Super Heroes Seek End to Social Injustices

Jewish Herald Voice - Special Edition
direct link to JHV Voices editions

It doesn’t require super-human strength, only determination and dedication for ordinary people to achieve extraordinary results

It’s the end of another long day. You’re so exhausted, you only can summon enough stamina to turn on the evening news – and there it is again. That single issue that has been disturbing your otherwise perfect world for weeks, maybe months.

After a few minutes of hearing yet another troubling report, you give the issue more thought and then, after deciding you’re simply one person and too tired to do anything about this disturbing situation, you pick up the remote and click to the comedy channel.

But, do not despair. There’s still time to become active in wars on several fronts in the greater Houston community, and they’re being waged by individuals, dedicated to the cause and no longer willing to sit back and let someone else carry the banner.

In this story, you will meet three super heroes, Jewish Houstonians who are working to affect the future – of our society and your world. They are struggling against immense, at times overwhelming, odds, so that someday we will live in a world plagued by fewer injustices, where even the least privileged and down-trodden people in our midst will be able to be heard and treated with the same respect as the most affluent and accepted.

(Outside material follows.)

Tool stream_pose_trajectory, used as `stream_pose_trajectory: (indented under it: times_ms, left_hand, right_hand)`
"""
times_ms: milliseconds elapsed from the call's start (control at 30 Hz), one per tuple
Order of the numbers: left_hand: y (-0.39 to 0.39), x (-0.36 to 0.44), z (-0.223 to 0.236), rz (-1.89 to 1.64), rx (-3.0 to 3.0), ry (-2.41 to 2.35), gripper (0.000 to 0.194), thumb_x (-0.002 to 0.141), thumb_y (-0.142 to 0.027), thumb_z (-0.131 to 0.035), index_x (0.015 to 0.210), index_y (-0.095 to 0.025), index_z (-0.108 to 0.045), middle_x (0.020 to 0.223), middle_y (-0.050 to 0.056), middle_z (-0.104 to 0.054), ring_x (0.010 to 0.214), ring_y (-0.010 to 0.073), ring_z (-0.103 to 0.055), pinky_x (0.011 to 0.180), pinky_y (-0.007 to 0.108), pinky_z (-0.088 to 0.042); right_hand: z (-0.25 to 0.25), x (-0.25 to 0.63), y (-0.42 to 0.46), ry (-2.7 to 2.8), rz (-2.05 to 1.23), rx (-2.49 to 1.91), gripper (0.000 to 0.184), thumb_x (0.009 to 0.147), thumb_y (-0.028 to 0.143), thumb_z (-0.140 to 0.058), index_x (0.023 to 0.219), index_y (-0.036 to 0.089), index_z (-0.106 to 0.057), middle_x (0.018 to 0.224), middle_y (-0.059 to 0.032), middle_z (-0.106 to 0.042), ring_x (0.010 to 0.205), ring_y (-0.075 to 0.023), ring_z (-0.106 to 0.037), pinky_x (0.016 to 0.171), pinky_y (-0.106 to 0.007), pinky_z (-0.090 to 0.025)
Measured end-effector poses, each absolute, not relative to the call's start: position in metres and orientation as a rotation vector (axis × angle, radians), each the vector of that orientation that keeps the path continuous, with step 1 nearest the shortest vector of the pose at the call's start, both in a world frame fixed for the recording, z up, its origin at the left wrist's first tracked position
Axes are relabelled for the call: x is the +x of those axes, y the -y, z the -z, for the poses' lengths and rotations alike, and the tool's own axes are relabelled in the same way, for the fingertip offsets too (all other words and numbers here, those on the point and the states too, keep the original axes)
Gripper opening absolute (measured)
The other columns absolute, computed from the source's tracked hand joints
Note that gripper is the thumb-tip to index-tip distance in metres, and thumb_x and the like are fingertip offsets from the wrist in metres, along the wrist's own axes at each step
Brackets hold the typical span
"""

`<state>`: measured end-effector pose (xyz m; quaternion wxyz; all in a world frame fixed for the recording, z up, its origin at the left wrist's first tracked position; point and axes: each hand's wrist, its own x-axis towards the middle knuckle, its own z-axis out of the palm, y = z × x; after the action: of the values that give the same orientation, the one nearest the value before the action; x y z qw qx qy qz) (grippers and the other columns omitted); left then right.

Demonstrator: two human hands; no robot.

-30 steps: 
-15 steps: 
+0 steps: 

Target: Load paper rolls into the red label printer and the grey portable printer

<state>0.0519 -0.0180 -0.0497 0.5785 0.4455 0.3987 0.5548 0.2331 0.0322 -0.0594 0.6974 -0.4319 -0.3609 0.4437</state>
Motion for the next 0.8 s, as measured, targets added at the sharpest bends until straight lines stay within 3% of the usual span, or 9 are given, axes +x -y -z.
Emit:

Their reward? Knowing that eventually, all people can be – and will be – treated equally.




Born: South Africa
Educated: Dalmin Business Mgt. School
Came to Houston: 1981
Family: Wife Fran and Zak (11) and Zoe (8)

It’s not surprising to find that Mark Katzenellenbogen is passionate about locating and publicizing resources for families with children who reside on the spectrum of autism. It’s a personal crusade, a journey he and his wife did not choose, but when they saw very few resources were available, they added their mission to their already demanding schedule.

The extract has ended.